Han: Well I don’t know if you knew this but autistic people are more likely to be trans or non-binary, or maybe it’s vice versa. But basically, the theory is that it's because the set rules of society don’t really work for the autistic brain. Like I certainly do not understand the gender binary, and I do not have any desire to live under a system that I do not understand at all, so for me, it just makes more sense to not fit into it. I remember as a kid I used to love playing dress-up and wearing Disney princess costumes. And then one day, I learned that that is considered a gendered activity and I stopped. So much of my gender identity is formed by the way society perceives me and my actions.

Similarly, Yas’ project touched on defying gender and sexual binaries while also talking about the “hidden society in Qatar.” Yas’ performance video describes the experience of the majlis: “a room separated from the household to host guests—mainly male guests. The majlis is our space—our queer space, our therapy, our gay parties, where everyone is accepted, as long as you’re queer of course. It’s where we had queer weddings, queer parties, or just where we played video games and danced and chilled.”

According to Yas, this piece was “100% adapted from my own experience to show the experience of being queer in Qatar…. It’s a world where there is a lot of Islamophobia, but this is a world to show where people are normal like you and to give them an image of what it’s like to be queer in Qatar.”

This project also allowed Yas to reflect on a critical intersection between their culture and identity. “It’s where I realized I was gay.
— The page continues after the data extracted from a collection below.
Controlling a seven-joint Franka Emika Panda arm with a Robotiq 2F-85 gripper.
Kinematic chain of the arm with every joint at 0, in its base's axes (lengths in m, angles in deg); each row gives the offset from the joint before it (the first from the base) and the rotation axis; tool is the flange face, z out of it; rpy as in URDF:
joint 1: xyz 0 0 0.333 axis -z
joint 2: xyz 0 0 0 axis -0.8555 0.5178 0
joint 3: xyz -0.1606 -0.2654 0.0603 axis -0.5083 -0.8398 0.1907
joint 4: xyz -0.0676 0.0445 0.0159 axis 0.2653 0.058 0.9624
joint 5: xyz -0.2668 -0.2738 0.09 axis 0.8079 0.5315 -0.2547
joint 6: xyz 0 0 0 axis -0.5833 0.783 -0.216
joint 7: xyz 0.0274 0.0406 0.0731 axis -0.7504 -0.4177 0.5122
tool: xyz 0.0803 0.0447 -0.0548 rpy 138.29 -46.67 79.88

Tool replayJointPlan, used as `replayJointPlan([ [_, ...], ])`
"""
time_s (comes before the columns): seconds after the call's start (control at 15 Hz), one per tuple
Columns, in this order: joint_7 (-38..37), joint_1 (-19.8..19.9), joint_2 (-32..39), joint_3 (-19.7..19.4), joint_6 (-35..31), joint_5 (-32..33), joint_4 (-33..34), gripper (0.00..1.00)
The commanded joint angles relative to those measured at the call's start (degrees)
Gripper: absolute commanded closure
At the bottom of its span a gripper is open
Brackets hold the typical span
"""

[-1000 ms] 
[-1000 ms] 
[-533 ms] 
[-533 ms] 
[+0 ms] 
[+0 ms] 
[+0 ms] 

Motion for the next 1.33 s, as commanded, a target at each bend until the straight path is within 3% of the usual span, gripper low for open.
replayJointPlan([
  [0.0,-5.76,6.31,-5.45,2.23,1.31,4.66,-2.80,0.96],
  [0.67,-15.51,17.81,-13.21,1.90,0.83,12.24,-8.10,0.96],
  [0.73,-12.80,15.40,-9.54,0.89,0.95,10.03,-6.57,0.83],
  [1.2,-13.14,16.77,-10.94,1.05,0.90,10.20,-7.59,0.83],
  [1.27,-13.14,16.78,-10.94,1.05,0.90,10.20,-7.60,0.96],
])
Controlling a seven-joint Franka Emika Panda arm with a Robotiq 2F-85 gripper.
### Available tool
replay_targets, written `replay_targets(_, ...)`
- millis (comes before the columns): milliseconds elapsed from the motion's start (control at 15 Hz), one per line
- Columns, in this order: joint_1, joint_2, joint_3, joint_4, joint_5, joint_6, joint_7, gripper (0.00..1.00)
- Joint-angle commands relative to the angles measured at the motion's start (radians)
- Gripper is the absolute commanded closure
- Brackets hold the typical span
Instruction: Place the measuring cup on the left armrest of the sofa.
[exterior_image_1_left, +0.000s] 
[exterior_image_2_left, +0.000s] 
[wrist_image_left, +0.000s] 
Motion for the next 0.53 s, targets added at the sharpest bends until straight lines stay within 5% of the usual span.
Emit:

Coming as a hetero-cis woman and coming into my own identity, the first time I walked into the majlis, I was shocked and it was really beautiful because it was the first time I was able to be myself and ask many questions,” they said. “Because the majlis is so masculine, it’s such a male place, no women are allowed, but we are able to debunk that and make it a queer space.”

Professor Williams, the original creator of this course first taught in spring 2021, was deeply moved by the experience.

To guide a class of students in the study of queer histories, supported by the tools and embodied practices of the theater, is a profound gift, and also really fun.

He welcomes “students of any identity from any school [at Georgetown] interested in knowledge about queer history [to] check out the course. We’re really nice, and you’ll learn a lot.”